- _Task instructions_: What is needed is a verbatim copy of the data, minus the pictures.

- _Data provided_:
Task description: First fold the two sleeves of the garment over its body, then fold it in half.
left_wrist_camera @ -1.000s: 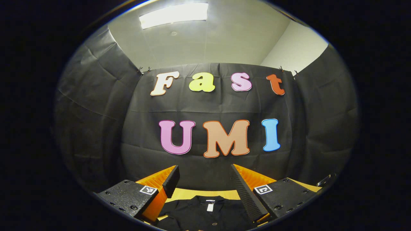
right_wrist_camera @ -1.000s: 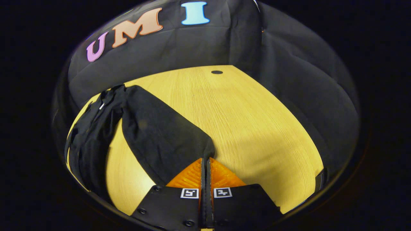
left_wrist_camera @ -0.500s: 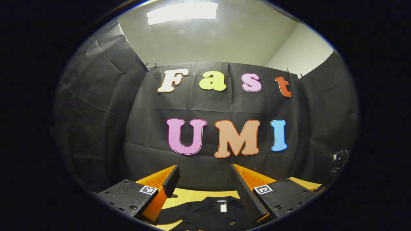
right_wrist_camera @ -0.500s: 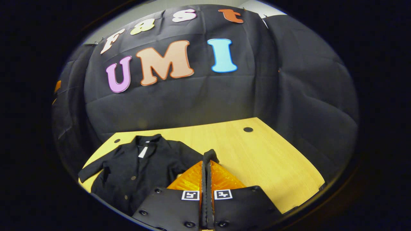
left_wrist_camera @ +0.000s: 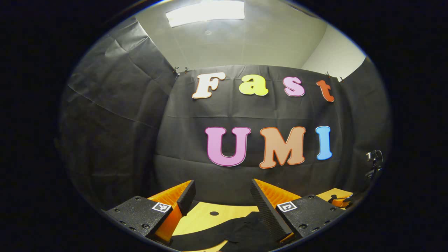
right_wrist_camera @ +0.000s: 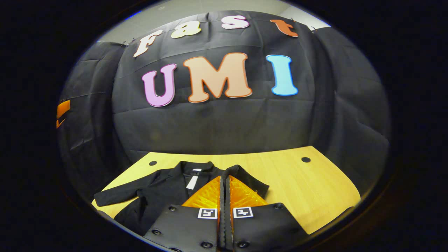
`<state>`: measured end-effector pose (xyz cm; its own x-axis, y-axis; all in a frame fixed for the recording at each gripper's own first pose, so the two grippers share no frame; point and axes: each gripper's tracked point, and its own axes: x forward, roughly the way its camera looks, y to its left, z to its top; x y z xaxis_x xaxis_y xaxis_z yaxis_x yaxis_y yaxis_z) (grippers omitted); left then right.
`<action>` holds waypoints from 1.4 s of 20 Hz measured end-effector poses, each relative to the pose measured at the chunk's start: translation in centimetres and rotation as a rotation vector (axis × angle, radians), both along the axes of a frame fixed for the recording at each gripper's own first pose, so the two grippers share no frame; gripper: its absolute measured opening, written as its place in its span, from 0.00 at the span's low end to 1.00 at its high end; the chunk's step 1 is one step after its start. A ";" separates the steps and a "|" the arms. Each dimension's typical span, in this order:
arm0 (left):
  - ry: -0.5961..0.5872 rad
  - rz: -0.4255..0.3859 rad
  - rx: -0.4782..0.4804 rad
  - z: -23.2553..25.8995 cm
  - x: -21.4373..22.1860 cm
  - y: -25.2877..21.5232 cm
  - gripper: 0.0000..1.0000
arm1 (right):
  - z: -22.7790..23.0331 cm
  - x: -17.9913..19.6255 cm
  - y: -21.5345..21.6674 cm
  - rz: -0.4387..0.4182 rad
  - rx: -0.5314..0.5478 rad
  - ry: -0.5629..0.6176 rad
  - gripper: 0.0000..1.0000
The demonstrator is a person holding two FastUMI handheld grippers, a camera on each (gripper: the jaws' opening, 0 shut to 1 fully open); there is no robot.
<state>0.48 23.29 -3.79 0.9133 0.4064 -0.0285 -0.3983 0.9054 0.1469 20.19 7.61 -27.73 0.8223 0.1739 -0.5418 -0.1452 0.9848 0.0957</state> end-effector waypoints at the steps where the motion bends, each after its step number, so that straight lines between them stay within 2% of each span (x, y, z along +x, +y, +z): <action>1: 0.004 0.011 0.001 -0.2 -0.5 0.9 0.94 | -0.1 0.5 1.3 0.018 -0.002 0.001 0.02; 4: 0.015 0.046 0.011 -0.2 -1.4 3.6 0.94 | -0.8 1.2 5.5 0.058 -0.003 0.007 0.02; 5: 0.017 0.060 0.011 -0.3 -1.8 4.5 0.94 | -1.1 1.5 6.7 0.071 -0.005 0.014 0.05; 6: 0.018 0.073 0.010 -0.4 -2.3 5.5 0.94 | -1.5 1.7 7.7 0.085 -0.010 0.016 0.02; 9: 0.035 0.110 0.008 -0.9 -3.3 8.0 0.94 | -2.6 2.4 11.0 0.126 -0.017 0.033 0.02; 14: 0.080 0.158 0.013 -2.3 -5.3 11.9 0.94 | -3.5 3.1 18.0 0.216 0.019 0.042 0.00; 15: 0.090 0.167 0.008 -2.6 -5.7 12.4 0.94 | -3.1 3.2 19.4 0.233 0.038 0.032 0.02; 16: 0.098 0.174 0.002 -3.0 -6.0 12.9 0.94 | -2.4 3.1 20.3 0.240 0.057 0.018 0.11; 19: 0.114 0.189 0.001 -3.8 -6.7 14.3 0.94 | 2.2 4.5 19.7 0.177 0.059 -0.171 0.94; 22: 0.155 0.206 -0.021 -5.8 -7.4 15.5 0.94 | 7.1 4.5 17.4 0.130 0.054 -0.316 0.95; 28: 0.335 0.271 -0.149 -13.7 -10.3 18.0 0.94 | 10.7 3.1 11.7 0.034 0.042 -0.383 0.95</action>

- _Exercise result_:
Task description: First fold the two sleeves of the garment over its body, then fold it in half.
left_wrist_camera @ -1.000s: 
right_wrist_camera @ -1.000s: 
left_wrist_camera @ -0.500s: 
right_wrist_camera @ -0.500s: 
left_wrist_camera @ +0.000s: 
right_wrist_camera @ +0.000s: 
`<state>`: measured end-effector pose (xyz cm; its own x-axis, y-axis; all in a frame fixed for the recording at each gripper's own first pose, so the two grippers share no frame; point and axes: each gripper's tracked point, and its own axes: x forward, roughly the way its camera looks, y to its left, z to its top; x y z xaxis_x xaxis_y xaxis_z yaxis_x yaxis_y yaxis_z) (grippers omitted); left then right.
`<action>` holds waypoints from 1.4 s of 20 Hz measured end-effector poses, each relative to the pose measured at the chunk's start: translation in centimetres and rotation as a rotation vector (axis × angle, radians), both along the axes of a frame fixed for the recording at each gripper's own first pose, so the two grippers share no frame; gripper: its absolute measured opening, written as its place in its span, from 0.00 at the span's low end to 1.00 at its high end; the chunk's step 1 is one step after its start. A ";" separates the steps and a "|" the arms. Each dimension's typical span, in this order:
arm0 (left):
  - ry: -0.5961..0.5872 rad
  - rz: -0.4255..0.3859 rad
  - rx: -0.4782..0.4804 rad
  - z: -23.2553..25.8995 cm
  - x: -21.4373..22.1860 cm
  - y: -25.2877..21.5232 cm
  - gripper: 0.0000..1.0000
arm1 (right):
  - z: -22.7790..23.0331 cm
  - x: -17.9913..19.6255 cm
  - y: -21.5345..21.6674 cm
  - rz: -0.4387..0.4182 rad
  - rx: -0.5314..0.5478 rad
  - ry: -0.5629..0.6176 rad
  - gripper: 0.0000..1.0000
The demonstrator is a person holding two FastUMI handheld grippers, a camera on each (gripper: the jaws' opening, 0 shut to 1 fully open); there is no robot.
<state>0.48 23.29 -3.79 0.9133 0.4064 -0.0285 -0.3983 0.9054 0.1469 20.19 7.61 -27.73 0.8223 0.1739 -0.5418 -0.1452 0.9848 0.0957</state> end-effector waypoints at the steps where the motion bends, each after its step number, so that straight lines between them stay within 2% of each span (x, y, z along +x, +y, +z): <action>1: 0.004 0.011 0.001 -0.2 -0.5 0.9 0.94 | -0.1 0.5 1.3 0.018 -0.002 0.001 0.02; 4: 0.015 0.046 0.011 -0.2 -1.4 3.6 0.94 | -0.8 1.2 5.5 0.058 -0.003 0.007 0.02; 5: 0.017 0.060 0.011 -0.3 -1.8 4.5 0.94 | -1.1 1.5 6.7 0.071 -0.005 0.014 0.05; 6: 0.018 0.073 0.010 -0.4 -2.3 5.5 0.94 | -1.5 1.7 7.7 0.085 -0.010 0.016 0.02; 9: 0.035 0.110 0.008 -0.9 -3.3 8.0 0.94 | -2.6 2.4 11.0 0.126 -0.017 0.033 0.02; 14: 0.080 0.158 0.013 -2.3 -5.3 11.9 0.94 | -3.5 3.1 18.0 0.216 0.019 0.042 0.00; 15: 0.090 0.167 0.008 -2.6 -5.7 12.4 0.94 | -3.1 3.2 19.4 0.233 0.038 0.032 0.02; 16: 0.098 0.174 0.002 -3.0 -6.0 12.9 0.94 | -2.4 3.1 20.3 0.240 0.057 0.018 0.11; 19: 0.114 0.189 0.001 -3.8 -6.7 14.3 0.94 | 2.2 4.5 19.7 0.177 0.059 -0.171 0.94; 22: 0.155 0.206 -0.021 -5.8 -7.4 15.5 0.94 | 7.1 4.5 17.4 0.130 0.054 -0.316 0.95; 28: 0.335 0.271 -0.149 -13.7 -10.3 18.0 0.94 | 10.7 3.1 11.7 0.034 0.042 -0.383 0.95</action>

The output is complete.